Why this matters
Platform Engineers often need to standardize how services emit telemetry so teams can debug reliably and operate at scale. Instrumentation libraries and SDKs are the fastest, safest way to capture traces, metrics, and logs consistently across languages and frameworks.
- Enable production-safe visibility with sampling and stable resource attributes.
- Help teams adopt automatic instrumentation quickly, then add manual spans where it counts.
- Standardize exporters and context propagation so requests are traceable across microservices.
Concept explained simply
Instrumentation libraries and SDKs are building blocks you add to code or runtimes to collect telemetry:
- Traces: the journey of a request; made of spans (units of work).
- Metrics: numeric time series (counters, gauges, histograms).
- Logs: structured events with context (e.g., trace_id, span_id).
Automatic instrumentation hooks into frameworks (HTTP, DB) to emit spans/metrics without touching your code.
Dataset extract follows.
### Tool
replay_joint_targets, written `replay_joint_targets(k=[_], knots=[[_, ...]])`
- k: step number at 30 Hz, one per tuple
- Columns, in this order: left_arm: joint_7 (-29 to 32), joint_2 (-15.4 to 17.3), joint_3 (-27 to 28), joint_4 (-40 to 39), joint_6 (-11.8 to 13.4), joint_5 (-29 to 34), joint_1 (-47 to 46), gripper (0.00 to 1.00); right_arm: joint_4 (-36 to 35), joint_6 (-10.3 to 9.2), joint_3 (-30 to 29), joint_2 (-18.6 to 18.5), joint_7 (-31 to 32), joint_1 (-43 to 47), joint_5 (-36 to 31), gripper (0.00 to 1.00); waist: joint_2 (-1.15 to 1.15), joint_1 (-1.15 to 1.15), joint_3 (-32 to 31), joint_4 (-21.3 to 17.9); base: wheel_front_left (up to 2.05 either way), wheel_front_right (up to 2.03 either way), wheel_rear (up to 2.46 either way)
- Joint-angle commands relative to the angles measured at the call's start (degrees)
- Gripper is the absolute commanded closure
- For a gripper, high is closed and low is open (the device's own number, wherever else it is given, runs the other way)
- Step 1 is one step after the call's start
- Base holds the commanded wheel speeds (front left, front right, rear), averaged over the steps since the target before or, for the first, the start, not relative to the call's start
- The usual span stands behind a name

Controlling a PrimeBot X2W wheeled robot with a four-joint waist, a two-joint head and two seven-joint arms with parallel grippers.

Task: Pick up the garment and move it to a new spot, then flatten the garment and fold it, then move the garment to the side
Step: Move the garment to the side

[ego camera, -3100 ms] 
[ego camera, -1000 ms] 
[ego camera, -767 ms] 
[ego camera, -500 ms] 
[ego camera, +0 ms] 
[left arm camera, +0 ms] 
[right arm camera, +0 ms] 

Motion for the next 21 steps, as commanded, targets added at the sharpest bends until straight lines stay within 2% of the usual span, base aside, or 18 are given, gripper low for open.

Manual instrumentation adds custom spans, attributes, and metrics around critical business logic.
Mental model
Think of telemetry as a labeled package moving through a delivery network:
- Resource: the return address (service.name, version, env).
- Context propagation: the tracking number that follows the package (traceparent).
- SDK: the packing machine that shapes and labels the package.
- Exporter: the truck that sends it to your observability backend.
Core building blocks
- Resource attributes: service.name, service.version, deployment.env.
- Span: name, start/end time, attributes, status, events, links.
- Trace: a tree of spans sharing a trace_id.
- Context propagation: W3C Trace Context or B3; inject/extract into headers.
- Metric types: counter (monotonic), updowncounter, gauge (observed), histogram (latency, sizes).
- Logs: structured, include trace_id/span_id for correlation.
- Exporters: OTLP, console, file; batch processors for performance.
- Sampling: head (before creation) or tail (after collection); balance cost vs detail.
Tip: naming spans and metrics
- Span names: verb + resource (e.g., GET /orders, db.query SELECT).
- Attribute keys: stable and low-cardinality (http.route, db.system, user.tier).
- Metric names: nouns with units (requests.duration.ms, queue.depth).
Worked examples
Example 1: Python API with auto + manual tracing
# Install: pip install opentelemetry-sdk opentelemetry-api opentelemetry-instrumentation-requests opentelemetry-exporter-console
import time
from opentelemetry import trace
from opentelemetry.sdk.resources import Resource
from opentelemetry.sdk.trace import TracerProvider
from opentelemetry.sdk.trace.export import BatchSpanProcessor, ConsoleSpanExporter
from opentelemetry.trace import Status, StatusCode
resource = Resource.create({
'service.name': 'checkout-api',
'service.version': '1.2.0',
'deployment.environment': 'dev'
})
provider = TracerProvider(resource=resource)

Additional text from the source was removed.